CAMP ON BLOOD ISLAND, THE

THE CAMP ON BLOOD ISLAND

(director/writer: Val Guest; screenwriter: story by Jon Manchip White; cinematographer: Jack Asher; editor: Billy Lenny; music: Gerard Schurmann; cast: André Morell (Colonel Lambert), Carl Möhner (Dutch), Walter Fitzgerald (Cyril Beattie), Edward Underdown (Maj. Dawes), Phil Brown (Lt. Bellamy), Barbara Shelley(Kate Keiller), Michael Goodliffe(Father Paul), Michael Gwynn (Tom Shields), Ronald Radd (Col. Yamamitsu), Marne Maitland(Capt. Sakamura), Wolfe Morris (Interpreter), Richard Wordsworth (Dr. Keiller), Mary Merrall (Helen Beattie), Michael Ripper(Driver), Edwin Richfield(Sergeant), Barry Lowe (Betts); Runtime: 82; MPAA Rating: NR; producer: Anthony Hinds; Hammer/Columbia; 1958-UK)


 

Too grim a World War II drama about a sadistic POW camp to be entertaining.”

Reviewed by Dennis Schwartz

Too grim a World War II drama about a sadistic POW camp to be entertaining. At least there’s a payoff in the end, as the sadistic Japanese commanders get their comeuppance. Val Guest (“Carry on Admiral”/”Quatermass 2″/”Expresso Bongo”)directs and writes the unconvincing screenplay, that’s based on a story by Jon Manchip White. It’s based on a real incident, but seems like fiction. Yet what makes it doubly frightening, is that such atrocities actually took place. Too bad it couldn’t depict Japanese cruelty in its POW camp in a way that made it clearer what the film’s intentions were in showing all the gore and brutality.

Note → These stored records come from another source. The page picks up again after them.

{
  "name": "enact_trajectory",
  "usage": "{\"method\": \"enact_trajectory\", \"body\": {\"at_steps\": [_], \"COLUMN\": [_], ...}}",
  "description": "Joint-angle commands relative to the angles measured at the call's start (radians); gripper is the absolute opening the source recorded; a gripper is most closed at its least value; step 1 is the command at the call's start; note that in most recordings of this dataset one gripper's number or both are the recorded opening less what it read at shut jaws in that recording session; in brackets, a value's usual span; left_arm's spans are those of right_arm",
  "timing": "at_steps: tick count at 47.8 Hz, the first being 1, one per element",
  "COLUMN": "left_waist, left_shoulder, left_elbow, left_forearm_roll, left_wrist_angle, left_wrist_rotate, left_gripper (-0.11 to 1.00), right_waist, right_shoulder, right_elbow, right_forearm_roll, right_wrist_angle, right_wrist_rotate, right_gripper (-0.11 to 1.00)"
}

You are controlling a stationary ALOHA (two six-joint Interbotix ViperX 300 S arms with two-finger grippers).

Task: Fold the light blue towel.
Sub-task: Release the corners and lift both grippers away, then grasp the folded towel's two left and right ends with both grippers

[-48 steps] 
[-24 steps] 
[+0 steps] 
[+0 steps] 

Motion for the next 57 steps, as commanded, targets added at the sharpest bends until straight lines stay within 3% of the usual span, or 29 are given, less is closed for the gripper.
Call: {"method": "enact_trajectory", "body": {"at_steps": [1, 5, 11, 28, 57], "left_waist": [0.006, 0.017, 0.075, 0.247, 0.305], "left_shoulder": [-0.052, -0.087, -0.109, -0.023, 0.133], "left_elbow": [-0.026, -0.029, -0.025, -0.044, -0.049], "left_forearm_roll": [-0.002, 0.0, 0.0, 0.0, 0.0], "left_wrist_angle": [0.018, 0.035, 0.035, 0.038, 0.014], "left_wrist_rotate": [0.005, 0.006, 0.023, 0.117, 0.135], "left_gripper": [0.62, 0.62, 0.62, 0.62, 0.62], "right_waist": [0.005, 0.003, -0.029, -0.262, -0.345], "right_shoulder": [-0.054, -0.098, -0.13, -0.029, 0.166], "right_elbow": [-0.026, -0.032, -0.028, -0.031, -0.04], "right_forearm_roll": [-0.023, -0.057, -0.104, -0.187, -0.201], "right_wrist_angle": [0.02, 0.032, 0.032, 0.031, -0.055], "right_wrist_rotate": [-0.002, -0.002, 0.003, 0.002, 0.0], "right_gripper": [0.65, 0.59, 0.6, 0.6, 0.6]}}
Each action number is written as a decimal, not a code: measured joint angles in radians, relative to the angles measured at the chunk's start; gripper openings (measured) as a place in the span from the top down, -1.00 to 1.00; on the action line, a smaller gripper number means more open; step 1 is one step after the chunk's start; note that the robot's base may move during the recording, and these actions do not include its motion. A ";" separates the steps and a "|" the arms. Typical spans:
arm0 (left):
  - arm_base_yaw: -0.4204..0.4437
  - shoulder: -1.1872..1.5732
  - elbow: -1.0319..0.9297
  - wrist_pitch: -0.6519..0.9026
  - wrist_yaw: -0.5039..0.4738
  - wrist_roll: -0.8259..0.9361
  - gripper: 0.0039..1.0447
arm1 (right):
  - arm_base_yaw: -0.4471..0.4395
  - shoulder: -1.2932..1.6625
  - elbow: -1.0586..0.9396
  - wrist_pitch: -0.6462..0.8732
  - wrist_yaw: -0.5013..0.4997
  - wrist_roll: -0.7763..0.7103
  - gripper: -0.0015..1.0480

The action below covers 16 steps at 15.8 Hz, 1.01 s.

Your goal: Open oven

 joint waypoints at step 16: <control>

Towards the end of World War II, in 1945, a group of British POW’s, who have been interned for the last three years by the Japanese at a barbaric prison camp off the coast of Malaysia, are reaching their breaking point physically and mentally. The infamous camp is commanded by the war criminal Colonel Yamamitsu (Ronald Radd) and his sadistic Capt. Sakamura (Marne Maitland). The camp is known as “Blood Island” for its inhumane treatment of the prisoners. There’s also a separate camp for the women prisoners that’s adjacent to the men’s.

After stealing radio equipment to build a secret radio, the leaders of the men prisoners learn that the war has ended. But the trouble is that the madman Colonel told the prisoner’s commander, Colonel Lambert (André Morell), that he will massacre all of them if the war ends with an Allied victory.

Going against the rules of the Geneva Convention, Yamamitsu executes six prisoners chosen at random because one of the prisoners was caught trying to escape. Under Lambert’s stern command, his aides do everything in their power to keep Yamamitsu from learning of the war’s end, and to no avail insist that he follows the Geneva Convention. An elderly British diplomat (Walter Fitzgerald) mistakenly thinks he can reason with the swinish Japanese commander and argues with Lambert that he’s causing unnecessary suffering by going against the prison commander and allowing these escapes. But Lambert holds fast in the belief you can’t bargain with a psychopath.

The film is an unpleasant drag until the climax, when a downed American Navy pilot (Phil Brown) brings new life to the camp and escapes to warn the Allies of the madman; meanwhile Lambert leads his brave prisoners in a bloody revolt with hand-grenades and make-shift weapons.

Of note, the film was a big success at the box office with the British public, who knew such atrocities existed and demanded to see such truths in their films.